La contemporaneidad de tantos males deja en el ánimo de Raúl Glaber la certidumbre de que se cumple la profecía del Apocalipsis. Pero el moralista que hay en él —y el monje clunicense, partidario de la reforma de la Iglesia— vacila al determinar las causas de tantos males. Quizás no esté en el orden de las cosas eternas el castigo que sufre la humanidad, sino en las culpas de la generación viviente. “La codicia ha llegado a ser hoy la reina del mundo”, dice; y resumiendo sus sospechas declara: “Hay que atribuir al exceso de iniquidad, en los corazones que se aman a sí mismos más que a la justicia, las extraordinarias desgracias que hemos relatado, y que afligieron a todas las partes del mundo hacia el año mil y más del nacimiento del Salvador”. Y tan empedernidos encuentra a los pecadores que se asombra de que “rara vez se encontrasen los que se resignaran, como aquellos a sufrir esta venganza secreta de la divinidad con un corazón humilde y contrito, y que trataran de merecer el socorro del Señor, elevando hacia él sus manos y sus plegarias”.

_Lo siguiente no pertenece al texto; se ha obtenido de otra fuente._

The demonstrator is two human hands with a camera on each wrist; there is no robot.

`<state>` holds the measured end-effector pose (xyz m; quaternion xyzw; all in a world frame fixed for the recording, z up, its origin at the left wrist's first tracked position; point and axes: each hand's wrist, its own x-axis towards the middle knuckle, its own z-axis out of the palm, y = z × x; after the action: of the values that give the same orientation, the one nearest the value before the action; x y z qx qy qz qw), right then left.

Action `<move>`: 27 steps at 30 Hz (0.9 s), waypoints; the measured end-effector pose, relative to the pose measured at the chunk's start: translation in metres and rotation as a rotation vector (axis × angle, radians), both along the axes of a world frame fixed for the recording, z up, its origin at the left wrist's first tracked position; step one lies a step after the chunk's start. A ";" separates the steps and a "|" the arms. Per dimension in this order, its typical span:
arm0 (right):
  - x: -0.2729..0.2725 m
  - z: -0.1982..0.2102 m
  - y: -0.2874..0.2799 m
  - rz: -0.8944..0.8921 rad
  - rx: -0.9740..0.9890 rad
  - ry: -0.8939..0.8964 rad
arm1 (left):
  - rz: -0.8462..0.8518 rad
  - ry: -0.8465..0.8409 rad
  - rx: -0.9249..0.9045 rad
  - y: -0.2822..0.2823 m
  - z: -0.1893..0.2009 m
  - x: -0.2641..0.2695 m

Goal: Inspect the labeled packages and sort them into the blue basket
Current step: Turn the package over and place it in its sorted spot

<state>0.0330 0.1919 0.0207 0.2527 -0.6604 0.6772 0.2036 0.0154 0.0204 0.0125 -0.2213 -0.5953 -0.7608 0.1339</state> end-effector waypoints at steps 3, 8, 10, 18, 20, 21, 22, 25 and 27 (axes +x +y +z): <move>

Raúl Glaber señala que al cumplirse los mil años de la Pasión —esto es, treinta y tres años después del milenario de la Encarnación— los males que azotaban a la humanidad comenzaron a disiparse. Pero la observación de los hechos lo turba, porque muy pronto comienzan a reaparecer. El monje se confirma en su idea de que es el hombre el responsable. “La raza humana olvidó muy pronto los beneficios del Señor: atraído al mal por su naturaleza, el hombre violó varios de los compromisos que había contraído con Dios mismo”. Y los males reaparecieron como justo castigo a la maldad humana.
Raúl Glaber oscila entre dos explicaciones: una contingente y otra necesaria. Esta última, proporcionada por el texto de Juan el Teólogo, era oscura y confusa; había atraído ya la atención de muchos comentaristas —entre ellos San Agustín en el vigésimo libro de La ciudad de Dios—, ocasionando diversas interpretaciones. Una lección parecía desprenderse de la experiencia: que el milenario no entrañaba la inmediata extinción del mundo y el juicio final. Acaso, en cambio, como habían sostenido algunos, sobrevendría el reinado de Jesucristo en la tierra, renovada esperanza que comenzó a impulsar el activismo a partir de entonces. Joaquín de Fiore expresaría esta esperanza poco después, y a su calor comenzó a difundirse la certidumbre de que quedaba mucho por hacer sobre la faz de la tierra. Era menester transformar el mundo: el orden eclesiástico, el orden social, el mundo de las ideas. La revolución comenzaba en el siglo XI, emergiendo de esta nueva concepción dinámica de la historia que arranca, en buena parte, de la crisis de la idea del milenario.